2 . The method according to claim 1 further comprising determining the expression level of PSA in said biological sample isolated from said subject wherein underexpression and/or CpG methylation is indicative of the presence of said disorder.
3 . The method according to claim 1 wherein said expression level is determined by detecting the presence, absence or level of mRNA transcribed from said gene.

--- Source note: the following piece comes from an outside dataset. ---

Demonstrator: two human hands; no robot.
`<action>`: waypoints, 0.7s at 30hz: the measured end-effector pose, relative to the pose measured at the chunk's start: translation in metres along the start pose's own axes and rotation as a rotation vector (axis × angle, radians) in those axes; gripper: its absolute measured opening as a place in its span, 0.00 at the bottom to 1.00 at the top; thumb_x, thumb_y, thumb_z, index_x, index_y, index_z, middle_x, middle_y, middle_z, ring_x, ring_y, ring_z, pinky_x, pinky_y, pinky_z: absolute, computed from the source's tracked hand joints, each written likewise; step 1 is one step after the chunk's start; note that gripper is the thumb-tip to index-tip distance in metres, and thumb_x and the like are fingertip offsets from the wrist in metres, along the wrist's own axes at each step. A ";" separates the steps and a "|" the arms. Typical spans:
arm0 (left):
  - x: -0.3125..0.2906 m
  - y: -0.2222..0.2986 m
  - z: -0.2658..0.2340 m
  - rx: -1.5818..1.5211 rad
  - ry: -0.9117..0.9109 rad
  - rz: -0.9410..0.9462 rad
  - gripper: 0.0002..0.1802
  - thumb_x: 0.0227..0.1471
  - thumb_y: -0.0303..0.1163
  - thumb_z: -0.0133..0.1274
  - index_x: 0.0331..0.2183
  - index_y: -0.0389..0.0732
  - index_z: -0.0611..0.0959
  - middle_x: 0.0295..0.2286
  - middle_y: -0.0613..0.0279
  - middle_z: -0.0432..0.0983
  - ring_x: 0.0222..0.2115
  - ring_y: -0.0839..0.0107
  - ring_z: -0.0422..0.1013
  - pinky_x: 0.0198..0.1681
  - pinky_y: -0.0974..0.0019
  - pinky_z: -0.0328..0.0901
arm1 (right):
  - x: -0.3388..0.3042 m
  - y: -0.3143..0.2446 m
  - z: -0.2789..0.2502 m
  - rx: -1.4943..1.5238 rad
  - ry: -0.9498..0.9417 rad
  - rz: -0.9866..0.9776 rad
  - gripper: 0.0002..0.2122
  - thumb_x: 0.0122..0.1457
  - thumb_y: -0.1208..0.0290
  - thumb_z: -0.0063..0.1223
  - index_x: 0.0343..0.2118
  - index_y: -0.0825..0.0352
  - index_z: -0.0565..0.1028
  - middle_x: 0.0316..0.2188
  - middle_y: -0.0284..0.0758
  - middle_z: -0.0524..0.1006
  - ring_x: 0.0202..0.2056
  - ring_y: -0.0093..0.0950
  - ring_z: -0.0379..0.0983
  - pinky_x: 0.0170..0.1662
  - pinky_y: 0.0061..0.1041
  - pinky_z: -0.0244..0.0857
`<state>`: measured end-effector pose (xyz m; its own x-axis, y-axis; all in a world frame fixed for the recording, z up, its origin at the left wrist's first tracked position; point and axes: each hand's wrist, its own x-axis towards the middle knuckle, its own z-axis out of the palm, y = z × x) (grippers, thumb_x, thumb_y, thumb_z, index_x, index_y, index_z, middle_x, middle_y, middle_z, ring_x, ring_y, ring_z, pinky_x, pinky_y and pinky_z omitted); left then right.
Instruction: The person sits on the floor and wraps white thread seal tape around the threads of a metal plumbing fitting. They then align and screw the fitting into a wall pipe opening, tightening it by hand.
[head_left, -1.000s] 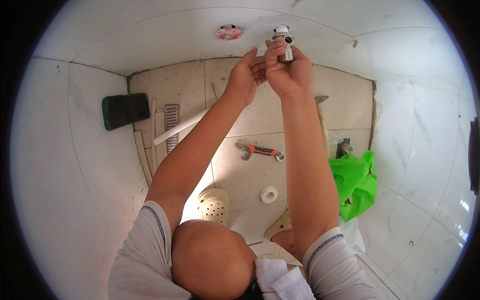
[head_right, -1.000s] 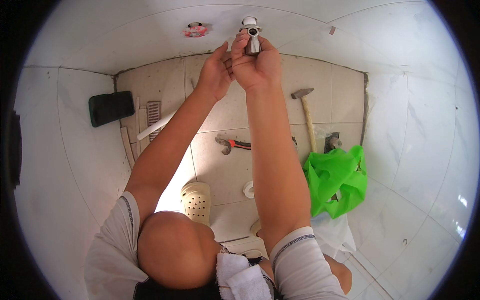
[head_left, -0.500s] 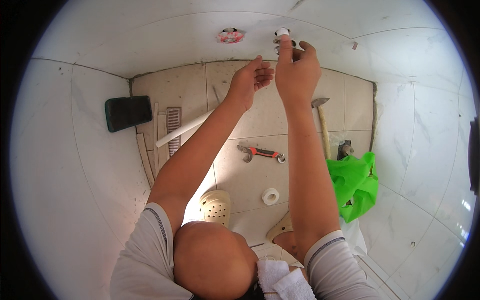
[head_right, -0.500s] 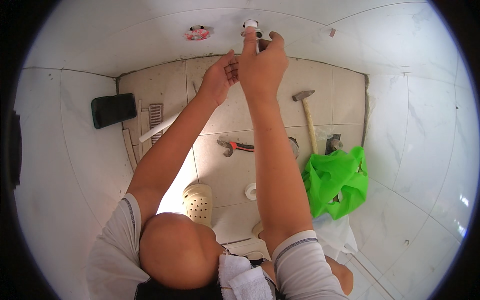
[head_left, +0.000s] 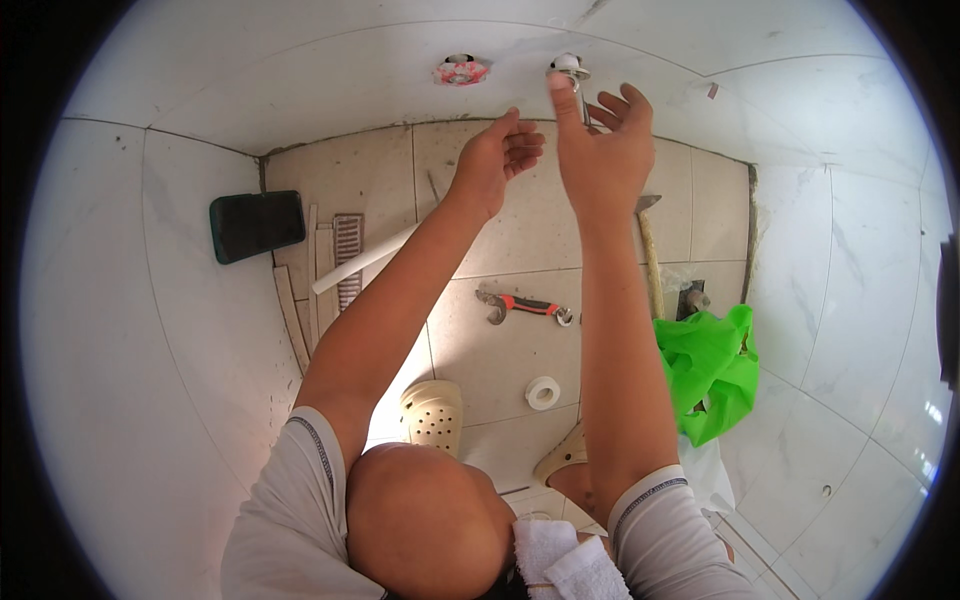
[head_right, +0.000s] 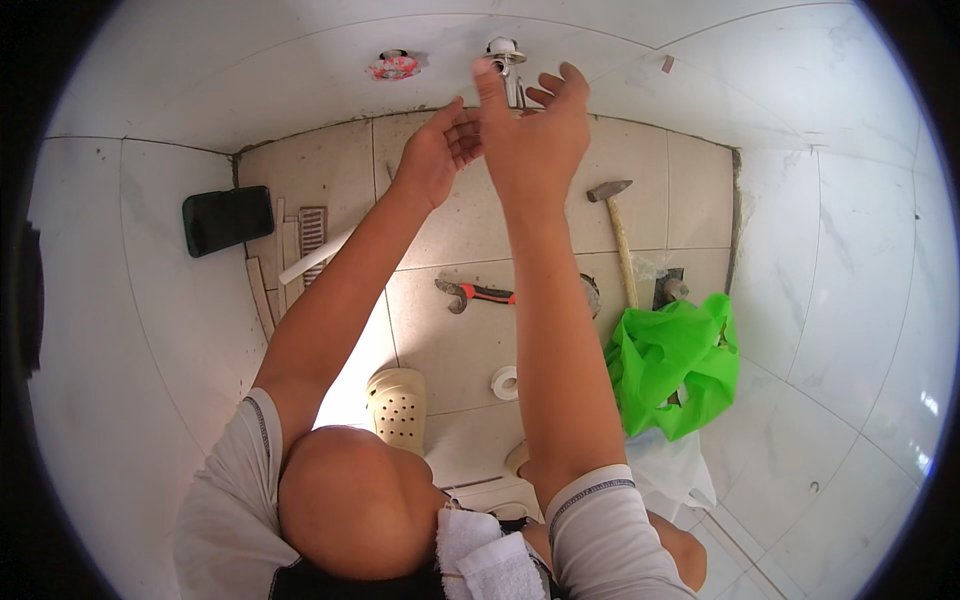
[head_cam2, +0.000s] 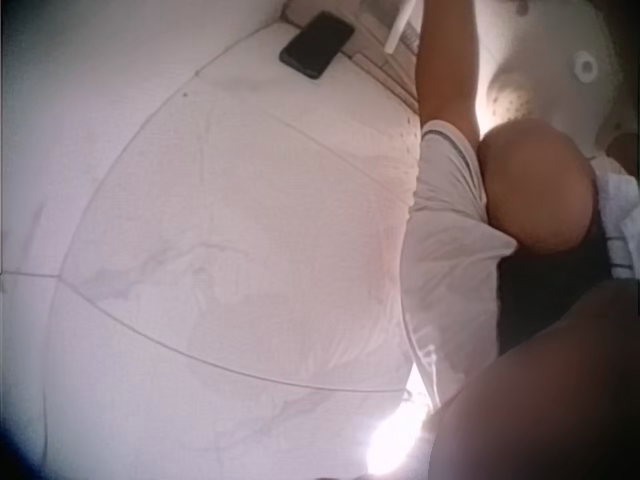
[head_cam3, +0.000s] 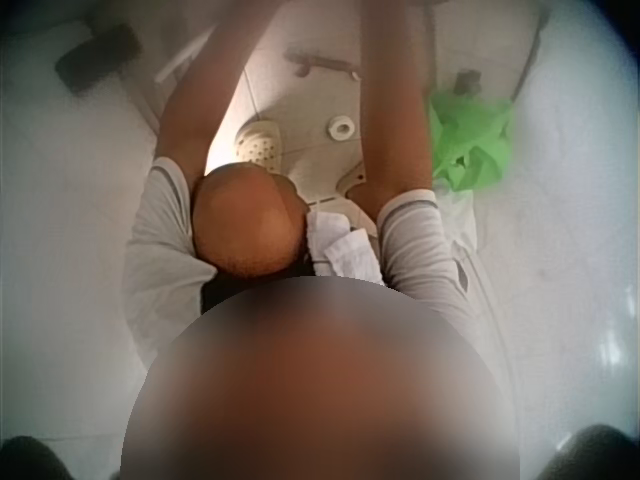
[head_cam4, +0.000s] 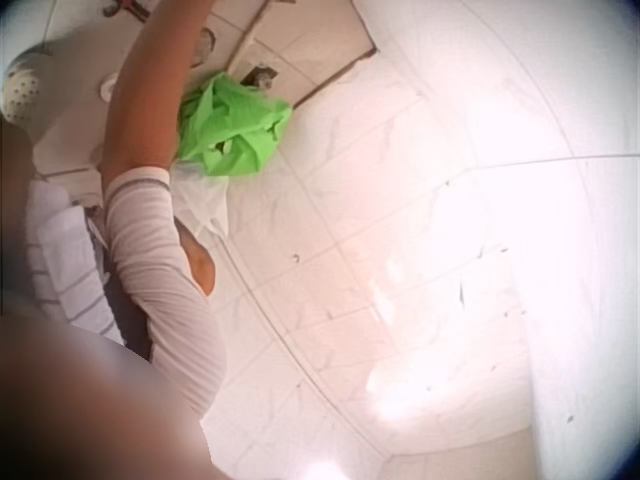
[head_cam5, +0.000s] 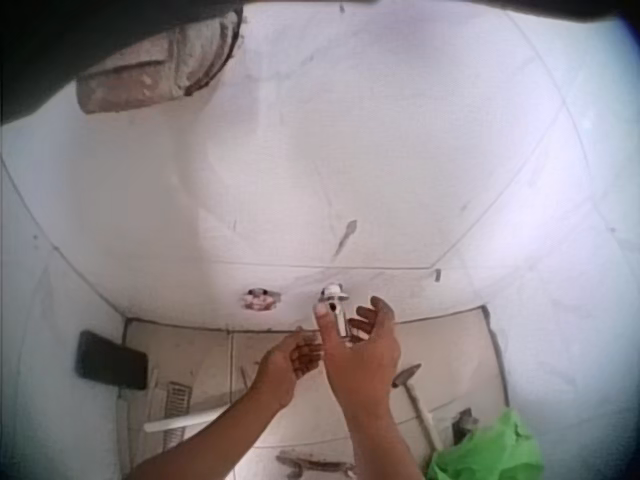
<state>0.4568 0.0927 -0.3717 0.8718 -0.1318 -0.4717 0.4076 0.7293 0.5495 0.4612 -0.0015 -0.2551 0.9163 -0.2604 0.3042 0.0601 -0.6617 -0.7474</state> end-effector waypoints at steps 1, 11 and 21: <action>0.000 0.000 0.000 0.002 0.006 0.003 0.24 0.65 0.51 0.53 0.44 0.37 0.82 0.38 0.58 0.81 0.39 0.67 0.76 0.47 0.63 0.70 | -0.001 -0.002 0.001 -0.044 -0.012 -0.026 0.42 0.55 0.42 0.69 0.57 0.80 0.69 0.44 0.48 0.81 0.43 0.38 0.81 0.44 0.32 0.77; -0.001 -0.007 0.000 0.047 0.008 0.017 0.23 0.65 0.50 0.53 0.43 0.37 0.82 0.37 0.59 0.81 0.39 0.68 0.76 0.47 0.64 0.70 | 0.002 -0.003 0.009 -0.121 -0.014 -0.042 0.34 0.61 0.47 0.65 0.53 0.80 0.72 0.36 0.47 0.83 0.39 0.39 0.82 0.44 0.33 0.75; 0.000 -0.018 0.015 -0.048 -0.023 -0.019 0.22 0.65 0.49 0.53 0.43 0.39 0.82 0.36 0.60 0.81 0.38 0.69 0.76 0.46 0.64 0.70 | 0.021 0.019 0.023 1.325 -0.194 0.920 0.30 0.69 0.50 0.55 0.54 0.79 0.69 0.41 0.49 0.80 0.39 0.35 0.82 0.36 0.25 0.78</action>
<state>0.4534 0.0699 -0.3713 0.8704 -0.1604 -0.4655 0.4109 0.7576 0.5072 0.4909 -0.0042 -0.2763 0.8607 -0.0486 -0.5069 -0.3204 0.7221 -0.6132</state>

4 . The method according to claim 1 wherein said expression level is determined by detecting the presence, absence or level of a polypeptide encoded by said gene or sequence thereof.
5 . The method according to claim 1 wherein said expression is determined by detecting the presence or absence of CpG methylation within said gene, wherein the presence of methylation indicates the presence of a carcinoma.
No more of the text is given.